Belki de en önemlisi şudur: Sevdiğin işte çalışmak, kendinle bir anlaşma yapmaktır. “Ben bu hayatta sadece hayatta kalmayacağım; aynı zamanda yaşayacağım” demektir. Ve toplum da bu karardan kazançlı çıkar. Çünkü kendisini gerçekleştiren bir bireyin dokunduğu her alan daha insani, daha yaratıcı, daha üretken olur.

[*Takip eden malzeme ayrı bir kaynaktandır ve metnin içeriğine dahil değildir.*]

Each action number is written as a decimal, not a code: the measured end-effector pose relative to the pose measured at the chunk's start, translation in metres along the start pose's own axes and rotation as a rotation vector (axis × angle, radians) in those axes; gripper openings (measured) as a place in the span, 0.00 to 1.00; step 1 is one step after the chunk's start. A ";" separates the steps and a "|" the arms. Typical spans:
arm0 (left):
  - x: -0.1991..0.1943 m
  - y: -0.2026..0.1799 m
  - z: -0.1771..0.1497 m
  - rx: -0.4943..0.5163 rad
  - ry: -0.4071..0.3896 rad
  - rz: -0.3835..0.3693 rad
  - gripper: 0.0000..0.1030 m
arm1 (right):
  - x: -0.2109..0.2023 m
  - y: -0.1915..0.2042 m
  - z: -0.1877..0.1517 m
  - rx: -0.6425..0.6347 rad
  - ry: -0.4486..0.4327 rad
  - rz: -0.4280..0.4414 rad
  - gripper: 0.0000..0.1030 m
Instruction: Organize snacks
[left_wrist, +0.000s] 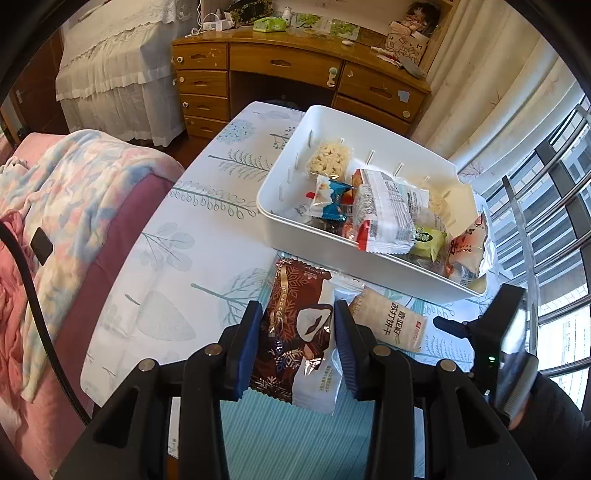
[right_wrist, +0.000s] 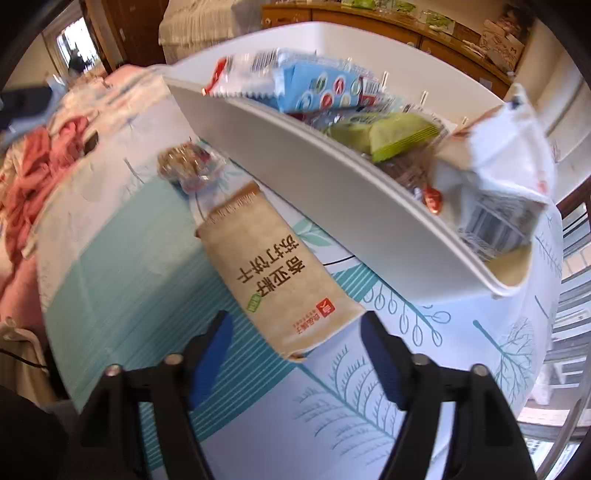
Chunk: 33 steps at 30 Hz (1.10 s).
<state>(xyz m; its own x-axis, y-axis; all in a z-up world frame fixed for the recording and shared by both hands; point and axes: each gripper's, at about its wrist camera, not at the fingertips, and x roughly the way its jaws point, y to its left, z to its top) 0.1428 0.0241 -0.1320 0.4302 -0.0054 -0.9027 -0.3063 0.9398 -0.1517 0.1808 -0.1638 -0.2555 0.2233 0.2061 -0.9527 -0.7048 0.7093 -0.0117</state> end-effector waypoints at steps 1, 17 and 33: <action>-0.001 0.003 0.001 0.003 -0.001 -0.001 0.36 | 0.003 0.001 0.001 -0.006 0.006 -0.003 0.77; -0.007 0.047 0.029 0.049 0.001 -0.025 0.36 | 0.035 0.014 0.030 0.085 0.042 -0.044 0.90; -0.011 0.035 0.067 0.186 -0.016 -0.115 0.37 | 0.020 0.017 0.024 0.296 0.102 -0.097 0.20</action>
<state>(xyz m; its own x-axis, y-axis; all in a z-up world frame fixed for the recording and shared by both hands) 0.1844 0.0796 -0.1006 0.4674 -0.1120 -0.8769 -0.0935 0.9801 -0.1750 0.1889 -0.1316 -0.2674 0.2008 0.0701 -0.9771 -0.4536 0.8907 -0.0294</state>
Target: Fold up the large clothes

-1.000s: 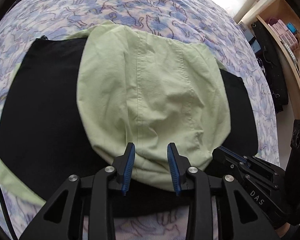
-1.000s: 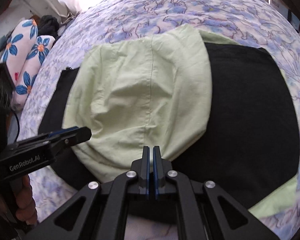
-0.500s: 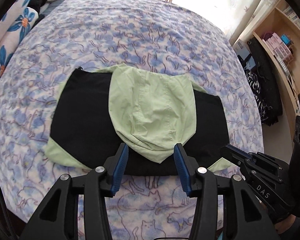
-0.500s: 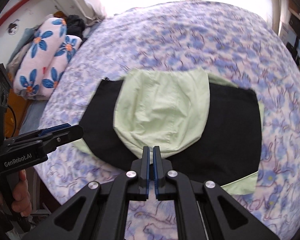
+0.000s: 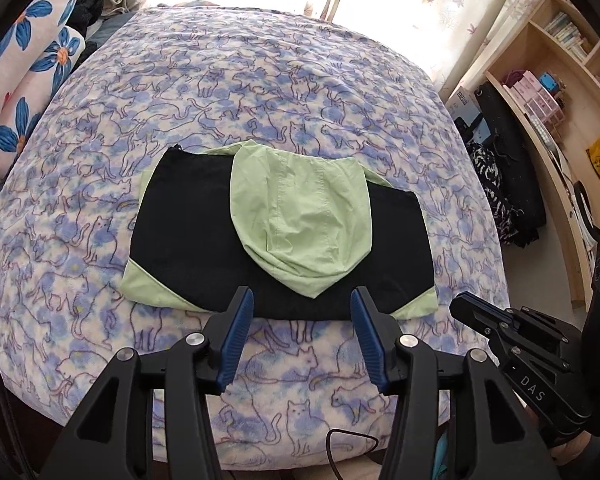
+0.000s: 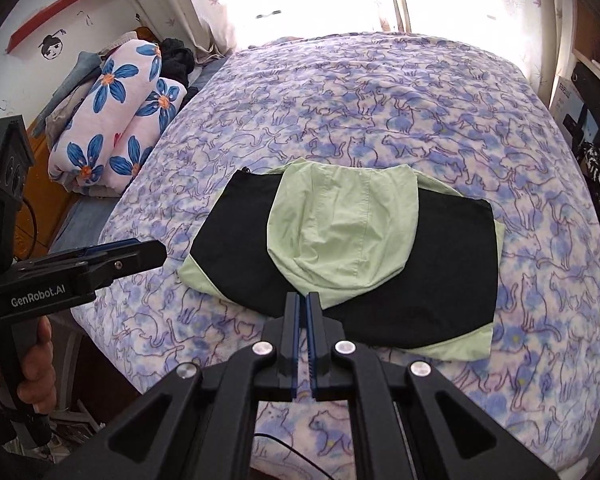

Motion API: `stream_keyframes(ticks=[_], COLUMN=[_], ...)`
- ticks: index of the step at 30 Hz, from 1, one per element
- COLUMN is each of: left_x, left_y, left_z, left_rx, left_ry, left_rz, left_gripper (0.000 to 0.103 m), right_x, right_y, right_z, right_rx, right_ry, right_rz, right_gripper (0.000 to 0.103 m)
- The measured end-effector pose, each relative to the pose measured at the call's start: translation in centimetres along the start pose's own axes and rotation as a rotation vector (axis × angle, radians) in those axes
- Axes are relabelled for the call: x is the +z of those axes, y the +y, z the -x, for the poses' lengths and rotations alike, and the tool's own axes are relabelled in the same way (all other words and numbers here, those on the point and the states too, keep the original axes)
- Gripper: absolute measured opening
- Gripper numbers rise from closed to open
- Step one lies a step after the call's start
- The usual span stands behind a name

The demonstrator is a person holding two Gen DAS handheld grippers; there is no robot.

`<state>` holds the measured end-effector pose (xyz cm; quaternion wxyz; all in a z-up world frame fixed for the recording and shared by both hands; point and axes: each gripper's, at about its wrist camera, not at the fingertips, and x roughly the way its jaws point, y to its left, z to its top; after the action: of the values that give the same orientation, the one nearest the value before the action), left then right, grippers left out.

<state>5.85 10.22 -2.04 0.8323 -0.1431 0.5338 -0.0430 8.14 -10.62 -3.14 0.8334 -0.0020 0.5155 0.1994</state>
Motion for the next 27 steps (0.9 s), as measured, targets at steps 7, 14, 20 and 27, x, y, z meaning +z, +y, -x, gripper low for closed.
stream_keyframes(ticks=[7,14,20,27], left_x=[-2.7,-5.3,-7.1,-8.6], left_y=[1.5,4.4,7.8,12.3], left_z=[0.8,-1.3,-5.0,-10.9], left_rx=[-0.041,-0.059,-0.082,-0.132], left_ry=[0.036,0.105,0.160,0.135], left_rz=[-0.042,-0.019,0.088,0.244], left_gripper=[0.054,0.054,0.054,0.054], right_x=[-2.7,-5.8,-6.5,-5.4], right_y=[2.1,2.9,3.2,3.1], right_z=[1.9,0.6,-2.9,-8.1], right_rx=[-0.060,-0.101,-0.101,-0.096], right_ry=[-0.026,0.015,0.049,0.033], right_rz=[-0.046,-0.103,-0.108,-0.062], right_gripper=[0.003,0.003,0.003,0.003])
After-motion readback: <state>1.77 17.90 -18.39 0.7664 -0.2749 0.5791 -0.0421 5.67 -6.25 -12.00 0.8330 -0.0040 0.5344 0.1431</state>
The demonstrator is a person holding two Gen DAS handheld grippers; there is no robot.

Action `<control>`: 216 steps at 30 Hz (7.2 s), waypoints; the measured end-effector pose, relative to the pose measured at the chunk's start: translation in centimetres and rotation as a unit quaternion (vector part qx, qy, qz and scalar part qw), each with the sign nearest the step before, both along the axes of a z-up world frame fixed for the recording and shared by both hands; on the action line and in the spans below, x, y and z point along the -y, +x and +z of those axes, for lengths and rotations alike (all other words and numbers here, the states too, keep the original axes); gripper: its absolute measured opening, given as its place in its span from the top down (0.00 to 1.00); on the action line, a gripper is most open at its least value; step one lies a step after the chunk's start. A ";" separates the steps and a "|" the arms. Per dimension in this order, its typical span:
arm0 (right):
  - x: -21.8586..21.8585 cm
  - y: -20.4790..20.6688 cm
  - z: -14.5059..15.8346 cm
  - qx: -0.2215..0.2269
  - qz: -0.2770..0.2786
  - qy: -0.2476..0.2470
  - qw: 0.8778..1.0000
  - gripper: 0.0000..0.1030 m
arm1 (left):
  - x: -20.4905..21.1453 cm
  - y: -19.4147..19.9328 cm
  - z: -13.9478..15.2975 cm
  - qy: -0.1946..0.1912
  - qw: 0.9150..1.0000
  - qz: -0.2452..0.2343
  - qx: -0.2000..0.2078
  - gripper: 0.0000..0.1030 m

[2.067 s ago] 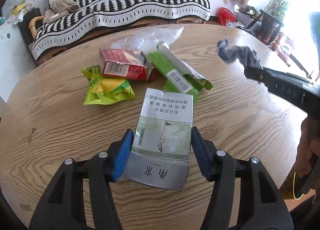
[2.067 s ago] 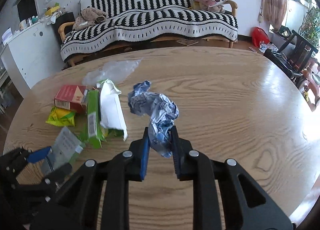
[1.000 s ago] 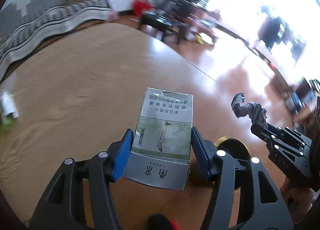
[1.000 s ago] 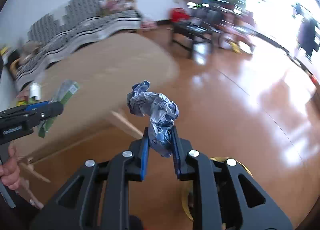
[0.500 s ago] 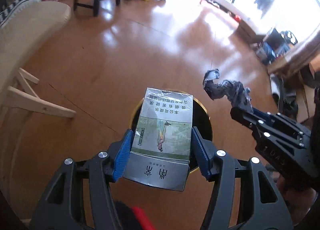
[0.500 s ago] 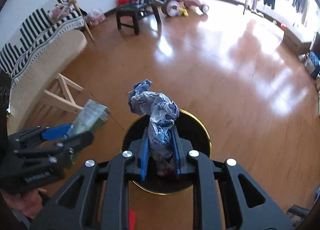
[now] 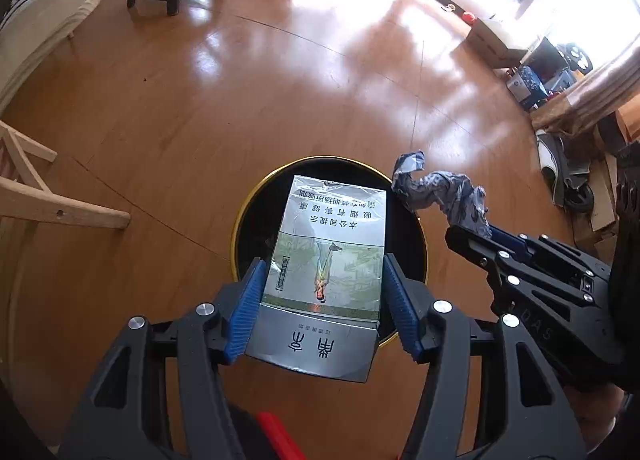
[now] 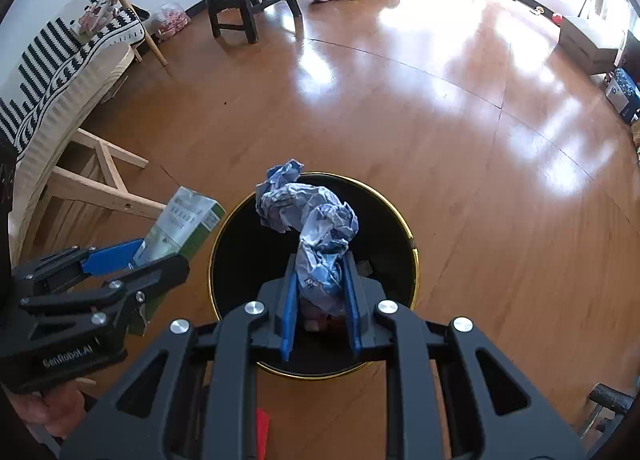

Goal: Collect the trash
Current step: 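Carry the cigarette box and blue foil over the bin and release both, then turn both tools back toward the table, then grasp the yellow popcorn bag with the left gripper while the right gripper grasps the green tissue pack, then carry the popcorn bag and tissue pack over the bin and release both, then turn both tools back toward the table above the red cigarette pack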

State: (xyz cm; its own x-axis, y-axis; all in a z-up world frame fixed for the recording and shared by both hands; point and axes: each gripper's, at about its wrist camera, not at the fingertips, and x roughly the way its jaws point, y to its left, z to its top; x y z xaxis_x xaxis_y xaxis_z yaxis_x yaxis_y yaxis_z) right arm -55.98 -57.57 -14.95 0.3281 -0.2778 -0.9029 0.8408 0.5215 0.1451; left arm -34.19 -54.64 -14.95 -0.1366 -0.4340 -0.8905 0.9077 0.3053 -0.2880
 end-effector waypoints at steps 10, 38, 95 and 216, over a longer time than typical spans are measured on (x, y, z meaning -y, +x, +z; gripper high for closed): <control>0.7 0.6 -0.9 -0.010 -0.006 0.008 1.000 0.75 | 1.0 0.5 -1.1 0.011 1.000 0.010 -0.003 0.30; -3.1 12.1 7.3 0.029 0.074 -0.063 0.995 0.25 | -11.9 16.9 13.0 -0.105 0.973 0.197 0.047 0.10; -37.7 65.4 9.4 0.172 0.442 0.029 0.880 0.74 | -52.6 50.7 8.6 -0.003 0.829 0.540 0.145 0.48; -10.6 25.6 9.7 0.098 0.172 -0.049 0.979 0.24 | -26.5 30.5 14.7 -0.101 0.925 0.341 0.135 0.08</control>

Sonuç olarak; yalnızca para kazanmak için değil, sevdiğin işi yaparak ve topluma değer katarak çalışmak, insanın kendi potansiyeliyle barışmasının en güçlü yollarından biridir. Bu yol bazen kolay değildir; bazen sabır ister, bazen korkularla yüzleşmeyi, bazen de risk almayı… Ama sonunda ortaya çıkan şey, yalnızca bir meslek değil; daha derin, daha anlamlı, daha bütün bir yaşamdır.
Ve belki de tüm sorunun cevabı şu cümlede saklıdır: Sevdiğin işi yapmak, insanın dünyaya kendi imzasını atma biçimidir. Peki sen imzan nasıl olsun istersin?